(Saved entries)
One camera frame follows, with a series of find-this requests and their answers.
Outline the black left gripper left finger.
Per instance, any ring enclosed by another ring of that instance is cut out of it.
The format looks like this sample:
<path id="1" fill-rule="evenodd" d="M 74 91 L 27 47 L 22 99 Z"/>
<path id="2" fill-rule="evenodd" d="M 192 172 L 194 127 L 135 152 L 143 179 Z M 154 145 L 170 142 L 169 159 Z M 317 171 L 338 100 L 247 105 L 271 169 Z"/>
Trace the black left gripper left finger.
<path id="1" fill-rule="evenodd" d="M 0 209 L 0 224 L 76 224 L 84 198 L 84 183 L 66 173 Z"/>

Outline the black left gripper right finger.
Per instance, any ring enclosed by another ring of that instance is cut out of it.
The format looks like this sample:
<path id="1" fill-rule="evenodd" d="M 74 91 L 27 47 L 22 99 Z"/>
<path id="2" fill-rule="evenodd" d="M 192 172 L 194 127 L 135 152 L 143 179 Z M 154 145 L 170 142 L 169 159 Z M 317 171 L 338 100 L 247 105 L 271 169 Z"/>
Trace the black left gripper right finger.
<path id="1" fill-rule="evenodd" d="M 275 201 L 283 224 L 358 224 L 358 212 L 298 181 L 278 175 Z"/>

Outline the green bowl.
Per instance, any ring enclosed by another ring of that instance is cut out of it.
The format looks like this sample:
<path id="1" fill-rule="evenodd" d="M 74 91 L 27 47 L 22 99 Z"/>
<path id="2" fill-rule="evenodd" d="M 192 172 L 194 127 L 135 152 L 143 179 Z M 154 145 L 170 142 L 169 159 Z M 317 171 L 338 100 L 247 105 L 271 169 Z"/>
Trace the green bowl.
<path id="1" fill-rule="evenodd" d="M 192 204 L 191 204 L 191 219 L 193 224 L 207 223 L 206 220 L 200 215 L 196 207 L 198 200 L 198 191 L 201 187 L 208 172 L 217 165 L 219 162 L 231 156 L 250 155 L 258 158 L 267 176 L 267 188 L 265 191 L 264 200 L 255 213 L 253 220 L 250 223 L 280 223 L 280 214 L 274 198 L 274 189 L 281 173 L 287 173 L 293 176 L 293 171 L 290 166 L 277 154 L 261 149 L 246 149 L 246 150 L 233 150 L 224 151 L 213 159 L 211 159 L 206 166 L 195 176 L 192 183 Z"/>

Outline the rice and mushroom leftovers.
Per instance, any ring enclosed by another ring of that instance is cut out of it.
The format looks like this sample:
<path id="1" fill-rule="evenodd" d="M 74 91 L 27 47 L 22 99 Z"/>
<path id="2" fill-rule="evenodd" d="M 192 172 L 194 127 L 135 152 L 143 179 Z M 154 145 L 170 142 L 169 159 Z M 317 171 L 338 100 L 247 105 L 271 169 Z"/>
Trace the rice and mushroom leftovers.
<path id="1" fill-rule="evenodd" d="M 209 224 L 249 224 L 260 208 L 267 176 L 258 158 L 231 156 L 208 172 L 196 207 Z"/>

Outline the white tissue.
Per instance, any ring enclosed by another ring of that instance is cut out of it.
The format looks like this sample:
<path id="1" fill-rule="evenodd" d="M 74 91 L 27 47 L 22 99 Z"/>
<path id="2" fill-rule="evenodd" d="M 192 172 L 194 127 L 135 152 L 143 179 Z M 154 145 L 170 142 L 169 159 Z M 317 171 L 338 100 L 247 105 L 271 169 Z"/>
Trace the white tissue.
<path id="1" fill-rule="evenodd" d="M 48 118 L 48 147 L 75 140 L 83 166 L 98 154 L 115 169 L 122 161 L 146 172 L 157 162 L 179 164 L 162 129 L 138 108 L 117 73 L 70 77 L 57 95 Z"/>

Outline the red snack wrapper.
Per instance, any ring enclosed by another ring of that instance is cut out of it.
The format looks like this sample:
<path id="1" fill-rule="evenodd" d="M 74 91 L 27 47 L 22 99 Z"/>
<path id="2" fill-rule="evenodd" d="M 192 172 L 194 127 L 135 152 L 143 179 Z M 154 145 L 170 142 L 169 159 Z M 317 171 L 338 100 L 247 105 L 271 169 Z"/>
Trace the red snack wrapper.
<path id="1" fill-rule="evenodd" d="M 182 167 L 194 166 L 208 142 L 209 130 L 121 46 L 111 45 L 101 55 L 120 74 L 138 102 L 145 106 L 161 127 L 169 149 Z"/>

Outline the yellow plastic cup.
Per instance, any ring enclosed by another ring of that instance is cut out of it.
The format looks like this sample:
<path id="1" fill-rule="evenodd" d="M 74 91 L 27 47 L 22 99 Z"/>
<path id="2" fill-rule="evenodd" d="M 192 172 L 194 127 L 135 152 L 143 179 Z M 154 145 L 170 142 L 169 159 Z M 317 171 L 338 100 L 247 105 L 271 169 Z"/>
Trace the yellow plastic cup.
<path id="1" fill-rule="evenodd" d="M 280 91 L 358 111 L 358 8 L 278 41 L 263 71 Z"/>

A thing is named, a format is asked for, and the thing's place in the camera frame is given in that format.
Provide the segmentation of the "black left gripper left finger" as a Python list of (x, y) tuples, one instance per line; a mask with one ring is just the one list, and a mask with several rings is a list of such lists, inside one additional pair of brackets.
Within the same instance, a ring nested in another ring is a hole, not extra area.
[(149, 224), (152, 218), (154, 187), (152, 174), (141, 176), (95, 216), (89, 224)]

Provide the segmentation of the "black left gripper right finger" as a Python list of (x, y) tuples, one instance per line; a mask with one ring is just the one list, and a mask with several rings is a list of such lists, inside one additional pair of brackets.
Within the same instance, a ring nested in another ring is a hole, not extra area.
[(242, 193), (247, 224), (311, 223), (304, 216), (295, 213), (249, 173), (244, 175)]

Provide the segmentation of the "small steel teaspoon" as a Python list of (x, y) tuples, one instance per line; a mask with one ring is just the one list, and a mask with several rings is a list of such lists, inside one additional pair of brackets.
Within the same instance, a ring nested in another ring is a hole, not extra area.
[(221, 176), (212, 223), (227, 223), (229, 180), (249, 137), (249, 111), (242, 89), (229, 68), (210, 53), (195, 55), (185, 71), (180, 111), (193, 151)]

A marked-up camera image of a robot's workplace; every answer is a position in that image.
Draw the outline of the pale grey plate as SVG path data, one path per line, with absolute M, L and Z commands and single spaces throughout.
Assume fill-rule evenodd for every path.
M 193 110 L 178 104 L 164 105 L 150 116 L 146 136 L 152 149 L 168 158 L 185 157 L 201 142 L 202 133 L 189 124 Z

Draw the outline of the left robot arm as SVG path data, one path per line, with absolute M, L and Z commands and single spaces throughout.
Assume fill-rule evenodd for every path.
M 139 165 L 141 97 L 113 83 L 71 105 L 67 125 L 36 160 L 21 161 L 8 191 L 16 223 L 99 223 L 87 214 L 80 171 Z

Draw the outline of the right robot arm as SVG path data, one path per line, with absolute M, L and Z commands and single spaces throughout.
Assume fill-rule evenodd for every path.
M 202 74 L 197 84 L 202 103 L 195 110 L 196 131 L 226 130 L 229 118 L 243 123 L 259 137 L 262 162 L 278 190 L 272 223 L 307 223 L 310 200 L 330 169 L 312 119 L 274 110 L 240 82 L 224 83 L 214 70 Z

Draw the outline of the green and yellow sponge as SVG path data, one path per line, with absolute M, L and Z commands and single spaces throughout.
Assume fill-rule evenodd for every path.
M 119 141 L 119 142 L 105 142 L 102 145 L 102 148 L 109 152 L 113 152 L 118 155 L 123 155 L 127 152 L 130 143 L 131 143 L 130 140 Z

**Your instructions**
Your answer should be the exact lines above from the one with "Outline the black left gripper right finger." through the one with "Outline the green bowl.", both included, and nothing besides.

**Answer box**
Outline the black left gripper right finger.
Per instance, any ring enclosed by another ring of that instance is cut out of it.
The format looks like this sample:
<path id="1" fill-rule="evenodd" d="M 74 91 L 27 47 L 22 99 Z"/>
<path id="2" fill-rule="evenodd" d="M 192 172 L 194 127 L 135 152 L 143 179 Z M 154 145 L 170 142 L 169 159 Z M 317 171 L 338 100 L 247 105 L 271 169 Z"/>
Trace the black left gripper right finger.
<path id="1" fill-rule="evenodd" d="M 275 201 L 283 224 L 358 224 L 358 212 L 298 181 L 278 175 Z"/>

Outline the green bowl.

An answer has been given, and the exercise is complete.